_Exercise_. From the first line to the last, give the material again exactly, without the images.

_Data extract_.
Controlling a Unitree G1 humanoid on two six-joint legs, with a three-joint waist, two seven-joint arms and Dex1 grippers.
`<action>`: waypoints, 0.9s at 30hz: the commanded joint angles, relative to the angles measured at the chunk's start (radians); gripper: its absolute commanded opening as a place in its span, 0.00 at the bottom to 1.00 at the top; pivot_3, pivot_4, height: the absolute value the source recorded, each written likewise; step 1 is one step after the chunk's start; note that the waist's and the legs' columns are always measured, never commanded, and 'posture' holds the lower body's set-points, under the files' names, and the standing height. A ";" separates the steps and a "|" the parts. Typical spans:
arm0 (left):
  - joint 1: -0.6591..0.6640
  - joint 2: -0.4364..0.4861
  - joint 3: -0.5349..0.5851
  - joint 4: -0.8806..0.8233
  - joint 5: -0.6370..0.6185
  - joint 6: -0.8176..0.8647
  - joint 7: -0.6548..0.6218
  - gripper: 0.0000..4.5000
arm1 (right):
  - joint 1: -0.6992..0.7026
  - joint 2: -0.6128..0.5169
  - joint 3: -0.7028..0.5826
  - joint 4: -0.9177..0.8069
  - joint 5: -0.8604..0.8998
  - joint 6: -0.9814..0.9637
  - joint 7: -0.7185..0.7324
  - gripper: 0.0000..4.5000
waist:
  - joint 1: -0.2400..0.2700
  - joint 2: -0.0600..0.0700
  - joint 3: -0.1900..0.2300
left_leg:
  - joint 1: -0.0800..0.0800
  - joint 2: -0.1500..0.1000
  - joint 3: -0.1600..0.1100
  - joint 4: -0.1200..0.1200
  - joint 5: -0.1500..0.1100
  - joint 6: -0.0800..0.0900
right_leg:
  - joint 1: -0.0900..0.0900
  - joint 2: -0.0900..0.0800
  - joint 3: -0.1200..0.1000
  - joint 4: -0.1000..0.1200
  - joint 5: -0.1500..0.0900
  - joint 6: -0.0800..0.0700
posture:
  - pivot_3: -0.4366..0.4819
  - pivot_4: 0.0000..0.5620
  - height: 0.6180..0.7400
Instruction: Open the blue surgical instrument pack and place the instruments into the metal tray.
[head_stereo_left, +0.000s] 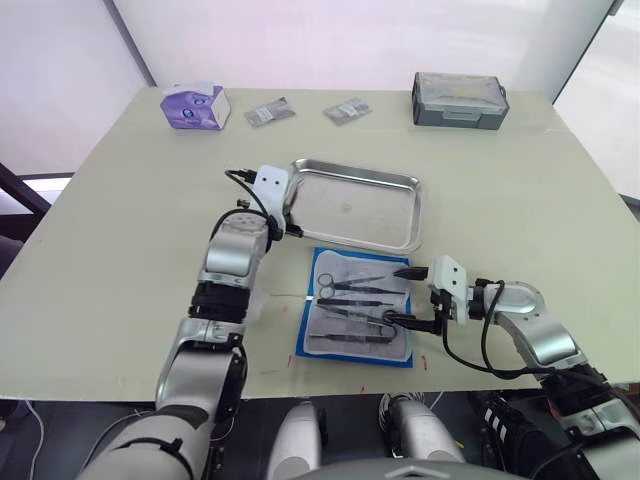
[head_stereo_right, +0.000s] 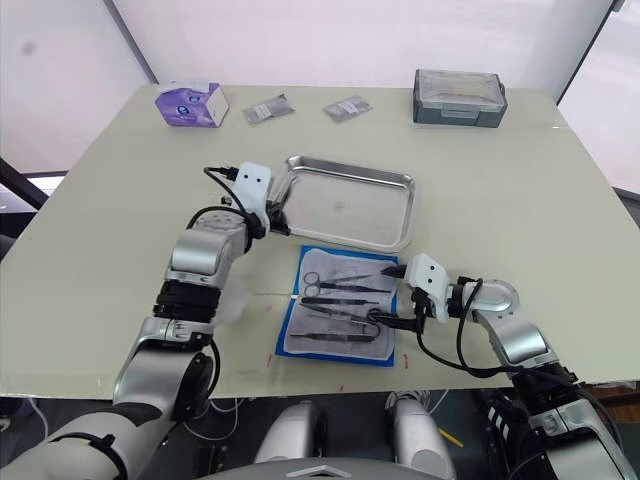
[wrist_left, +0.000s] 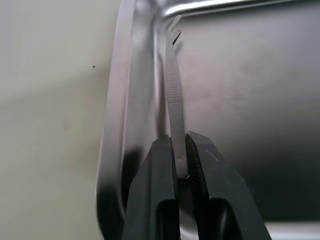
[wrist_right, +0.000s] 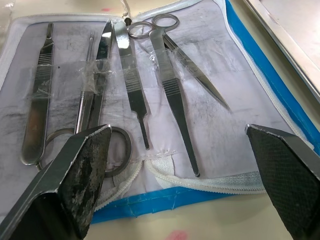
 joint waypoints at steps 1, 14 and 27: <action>-0.029 0.003 0.004 -0.005 0.008 -0.003 -0.002 0.01 | 0.054 -0.008 0.067 0.073 -0.085 0.044 -0.014 1.00 | 0.000 0.000 0.000 | 0.000 0.000 0.000 0.000 0.000 0.000 | 0.000 0.000 0.000 0.000 0.000 0.000 | 0.48 0.27 0.93; -0.029 0.001 -0.001 -0.022 0.016 0.008 0.001 0.44 | 0.055 -0.010 0.065 0.075 -0.084 0.043 -0.015 1.00 | -0.001 0.000 0.000 | 0.000 0.000 0.000 0.000 0.000 0.000 | 0.000 0.000 0.000 0.000 0.000 0.000 | 0.48 0.27 0.93; -0.052 0.005 0.028 -0.121 -0.027 -0.047 -0.057 0.44 | 0.051 -0.007 0.066 0.080 -0.085 0.039 -0.013 1.00 | -0.001 0.000 0.000 | 0.000 0.000 0.000 0.000 0.000 0.000 | 0.000 0.000 0.000 0.000 0.000 0.000 | 0.48 0.27 0.93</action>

_Your response_.
Controlling a Unitree G1 humanoid on two six-joint legs, with a three-joint waist, two seven-joint arms and Dex1 grippers.
`<action>`: waypoints, 0.9s at 30hz: the commanded joint angles, relative to the angles measured at the chunk's start (radians); gripper: its absolute commanded opening as a place in its span, 0.00 at the bottom to 1.00 at the top; pivot_3, pivot_4, height: the absolute value the source recorded, each written likewise; step 1 is one step after the chunk's start; note that the waist's and the legs' columns are always measured, never commanded, and 'posture' holds the lower body's set-points, under the files' names, and the standing height. A ";" separates the steps and a "|" the parts. Typical spans:
arm0 (left):
  - joint 1: -0.6591..0.6640
  - joint 2: -0.4364..0.4861
  - joint 3: -0.5349..0.5851
  - joint 4: -0.8806..0.8233
  - joint 5: -0.6370..0.6185
  - joint 6: -0.8176..0.8647
  - joint 7: -0.6548..0.6218
  - gripper: 0.0000..4.5000
arm1 (right):
  - joint 1: -0.6992..0.7026
  - joint 2: -0.6128..0.5169
  - joint 3: -0.7028..0.5826
  - joint 4: -0.9177..0.8069
  - joint 5: -0.8604..0.8998
  - joint 6: -0.9814..0.9637
  - joint 7: -0.7185..0.7324
  - gripper: 0.0000..4.5000
waist:
  - joint 1: -0.2400..0.2700
  - joint 2: -0.0600..0.0700
  - joint 3: -0.1900..0.2300
left_leg:
  - joint 1: -0.0800..0.0800
  - joint 2: -0.1500..0.1000
  - joint 3: -0.1600..0.1100
  - joint 4: -0.1200..0.1200
  - joint 5: -0.1500..0.1100
  - joint 6: -0.0800..0.0900
right_leg:
  - joint 1: -0.0900..0.0900
  - joint 2: -0.0900..0.0800
  - joint 3: -0.1200..0.1000
  - joint 4: -0.1000..0.1200
  - joint 5: -0.1500..0.0900
  - joint 6: -0.0800..0.0700
posture:
  - pivot_3: -0.4366..0.4819
  - pivot_4: 0.0000..0.5620
  - height: 0.6180..0.7400
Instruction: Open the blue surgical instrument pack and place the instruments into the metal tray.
[head_stereo_left, +0.000s] 
[head_stereo_right, +0.000s] 
[wrist_left, +0.000s] 
[wrist_right, +0.000s] 
 joint waypoints at steps 1, 14 and 27: <action>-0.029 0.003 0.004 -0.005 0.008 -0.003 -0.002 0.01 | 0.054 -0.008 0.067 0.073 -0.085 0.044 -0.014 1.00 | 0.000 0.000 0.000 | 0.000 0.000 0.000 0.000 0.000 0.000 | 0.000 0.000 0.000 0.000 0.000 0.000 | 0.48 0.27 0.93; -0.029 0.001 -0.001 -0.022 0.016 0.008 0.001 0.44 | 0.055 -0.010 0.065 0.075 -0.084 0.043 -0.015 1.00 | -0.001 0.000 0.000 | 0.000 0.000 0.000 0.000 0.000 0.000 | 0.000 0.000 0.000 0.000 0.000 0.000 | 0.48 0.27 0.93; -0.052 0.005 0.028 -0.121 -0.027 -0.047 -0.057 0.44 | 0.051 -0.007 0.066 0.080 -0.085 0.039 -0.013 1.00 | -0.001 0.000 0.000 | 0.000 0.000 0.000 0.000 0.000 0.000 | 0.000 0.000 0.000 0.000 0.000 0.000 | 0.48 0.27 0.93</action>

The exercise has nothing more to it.